Festival-Vibes
Es ist „Yannick-Time“! Dirigent Yannick Nézet-Séguin nutzt dabei jede Minute – zum Glück auch für Kammermusik mit seinen musikalischen Freunden
Musikerinnen und Musiker empfinden es als besonderen Luxus, wenn sie auch einmal abseits der erwarteten Rollenbilder miteinander spielen und sich überraschen können – dann entstehen die echten Festival-Vibes. Yannick Nézet-Séguin „leistet“ sich immer wieder einmal diesen Luxus und spielt mit Mitgliedern des Chamber Orchestra of Europe Kammermusik. Passend zum Festival-Schwerpunkt 2023 stehen zwei zentrale Werke von Johannes Brahms: Sie spiegeln den frühen wie den späten Brahms.

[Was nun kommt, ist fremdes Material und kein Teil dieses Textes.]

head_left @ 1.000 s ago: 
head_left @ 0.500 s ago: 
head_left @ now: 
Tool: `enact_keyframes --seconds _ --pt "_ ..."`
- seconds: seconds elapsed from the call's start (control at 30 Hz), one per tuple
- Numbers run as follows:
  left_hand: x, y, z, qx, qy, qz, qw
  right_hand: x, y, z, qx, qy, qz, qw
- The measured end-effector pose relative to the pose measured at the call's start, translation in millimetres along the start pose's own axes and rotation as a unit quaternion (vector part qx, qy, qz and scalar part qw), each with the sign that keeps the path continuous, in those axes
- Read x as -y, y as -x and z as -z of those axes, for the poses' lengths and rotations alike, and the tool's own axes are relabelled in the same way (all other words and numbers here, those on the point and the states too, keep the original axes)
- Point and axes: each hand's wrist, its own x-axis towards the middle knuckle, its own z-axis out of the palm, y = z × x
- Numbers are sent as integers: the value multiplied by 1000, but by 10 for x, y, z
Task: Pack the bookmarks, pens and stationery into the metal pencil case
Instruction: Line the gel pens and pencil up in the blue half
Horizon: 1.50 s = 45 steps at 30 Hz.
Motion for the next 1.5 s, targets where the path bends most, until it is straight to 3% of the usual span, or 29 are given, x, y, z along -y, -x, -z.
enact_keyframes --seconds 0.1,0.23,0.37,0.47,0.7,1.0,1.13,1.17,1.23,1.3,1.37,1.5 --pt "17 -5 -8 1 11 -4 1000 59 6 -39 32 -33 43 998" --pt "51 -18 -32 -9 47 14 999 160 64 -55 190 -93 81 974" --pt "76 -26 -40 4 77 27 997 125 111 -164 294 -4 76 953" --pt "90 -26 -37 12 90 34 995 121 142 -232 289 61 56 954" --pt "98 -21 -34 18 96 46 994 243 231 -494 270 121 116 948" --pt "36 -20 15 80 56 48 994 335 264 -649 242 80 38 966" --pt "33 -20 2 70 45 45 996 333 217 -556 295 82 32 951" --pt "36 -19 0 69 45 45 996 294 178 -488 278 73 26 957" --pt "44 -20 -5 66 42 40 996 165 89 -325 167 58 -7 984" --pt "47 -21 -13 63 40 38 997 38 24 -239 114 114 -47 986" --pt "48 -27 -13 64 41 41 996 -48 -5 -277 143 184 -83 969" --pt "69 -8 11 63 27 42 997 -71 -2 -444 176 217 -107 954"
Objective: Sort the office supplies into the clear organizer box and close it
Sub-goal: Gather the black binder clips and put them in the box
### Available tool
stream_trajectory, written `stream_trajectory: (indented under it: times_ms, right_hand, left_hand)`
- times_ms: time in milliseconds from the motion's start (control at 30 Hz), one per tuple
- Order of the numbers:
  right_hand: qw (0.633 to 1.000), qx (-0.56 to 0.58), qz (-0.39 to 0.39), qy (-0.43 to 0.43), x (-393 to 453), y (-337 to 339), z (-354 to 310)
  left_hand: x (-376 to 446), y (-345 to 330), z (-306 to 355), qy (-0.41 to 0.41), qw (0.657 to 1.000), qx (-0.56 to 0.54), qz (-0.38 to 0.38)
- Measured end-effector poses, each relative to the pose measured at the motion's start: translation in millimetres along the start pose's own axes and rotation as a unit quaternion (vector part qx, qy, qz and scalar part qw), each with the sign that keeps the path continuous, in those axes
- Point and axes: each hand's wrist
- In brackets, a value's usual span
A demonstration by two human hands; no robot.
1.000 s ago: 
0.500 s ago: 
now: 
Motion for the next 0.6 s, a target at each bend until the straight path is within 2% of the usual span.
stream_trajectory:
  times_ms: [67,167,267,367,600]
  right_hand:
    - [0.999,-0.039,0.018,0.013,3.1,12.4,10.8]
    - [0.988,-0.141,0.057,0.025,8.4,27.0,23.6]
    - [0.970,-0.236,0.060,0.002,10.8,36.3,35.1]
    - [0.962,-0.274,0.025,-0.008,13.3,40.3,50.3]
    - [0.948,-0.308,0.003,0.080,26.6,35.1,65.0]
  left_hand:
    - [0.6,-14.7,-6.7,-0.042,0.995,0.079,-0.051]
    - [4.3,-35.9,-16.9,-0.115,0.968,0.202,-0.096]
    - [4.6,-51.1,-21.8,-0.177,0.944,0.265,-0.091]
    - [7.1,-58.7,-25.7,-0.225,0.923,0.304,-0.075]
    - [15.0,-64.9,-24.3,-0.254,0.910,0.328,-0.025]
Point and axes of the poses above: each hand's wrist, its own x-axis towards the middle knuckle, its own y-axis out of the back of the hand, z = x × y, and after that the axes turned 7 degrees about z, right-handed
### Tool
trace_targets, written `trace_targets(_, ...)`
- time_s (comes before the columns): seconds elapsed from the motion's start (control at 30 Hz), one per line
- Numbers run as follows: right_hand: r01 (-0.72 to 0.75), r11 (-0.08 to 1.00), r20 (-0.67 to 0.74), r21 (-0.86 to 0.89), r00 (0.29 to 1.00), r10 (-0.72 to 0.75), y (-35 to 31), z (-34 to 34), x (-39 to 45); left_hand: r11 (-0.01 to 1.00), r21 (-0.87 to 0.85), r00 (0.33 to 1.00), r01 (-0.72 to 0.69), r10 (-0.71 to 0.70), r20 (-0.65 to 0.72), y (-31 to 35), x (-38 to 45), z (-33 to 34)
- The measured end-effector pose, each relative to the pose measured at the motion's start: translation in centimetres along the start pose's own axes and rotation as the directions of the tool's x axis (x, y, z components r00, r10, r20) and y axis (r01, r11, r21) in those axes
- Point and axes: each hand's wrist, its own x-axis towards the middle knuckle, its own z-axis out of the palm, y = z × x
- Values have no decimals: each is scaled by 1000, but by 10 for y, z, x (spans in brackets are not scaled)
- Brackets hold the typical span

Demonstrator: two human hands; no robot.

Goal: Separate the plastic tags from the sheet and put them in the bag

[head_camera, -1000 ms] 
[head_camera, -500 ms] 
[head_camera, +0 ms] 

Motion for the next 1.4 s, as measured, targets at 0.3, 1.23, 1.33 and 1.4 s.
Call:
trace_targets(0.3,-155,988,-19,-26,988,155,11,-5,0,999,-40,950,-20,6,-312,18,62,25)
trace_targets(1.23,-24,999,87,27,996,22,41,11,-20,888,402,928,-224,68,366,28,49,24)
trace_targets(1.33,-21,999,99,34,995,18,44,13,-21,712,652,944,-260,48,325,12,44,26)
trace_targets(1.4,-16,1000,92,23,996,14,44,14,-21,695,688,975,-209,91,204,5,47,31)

Das Klavierquintett f-Moll op. 34 steht für den ungestümen Naturfreund Brahms. Aus einem Brief Clara Schumanns an den Komponisten geht hervor, dass dieser das ursprünglich als Streichquintett angelegte Werk noch vor der endgültigen Fassung zu einem Duett umgearbeitet hatte. Im Sommer 1864 – während Brahms’ Aufenthalt bei Clara Schumann in Baden-Baden – spielten beide diese Sonate für zwei Klaviere der späteren Landgräfin Anna von Hessen vor. Diese war so begeistert, dass Brahms ihr das zum Klavierquintett umgearbeitete Werk widmete und ihr das Autograph schenkte. Als Gegengeschenk erhielt Mozart-Fan Brahms das Autograph von Mozarts berühmter g-Moll-Sinfonie KV 550.
Fin de Siècle
Nach der Pause steht Brahms’ Klarinettenquintett h-Moll op. 115 auf dem Programm. Der traurig-schöne Klang des Fin de Siècle liegt über dem 1891 komponierten Klarinettenquintett. Es war ganz dezidiert auf die Kunst eines Interpreten zugeschnitten: des Soloklarinettisten der Meininger Hofkapelle, Richard Mühlfeld. Ihm schrieben die Zeitgenossen „zauberische Töne“ zu. Besondere Hochachtung begegnete Mühlfeld, weil er sich das Klarinettenspiel selbst beigebracht hatte. Viele Jahre saß er als Geiger in der Meininger Hofkapelle und überraschte seine Kollegen eines Tages ohne Vorwarnung mit seinem neuen Können auf höchstem Niveau. Solche Überraschungen lieben Künstler wie Publikum gleichermaßen.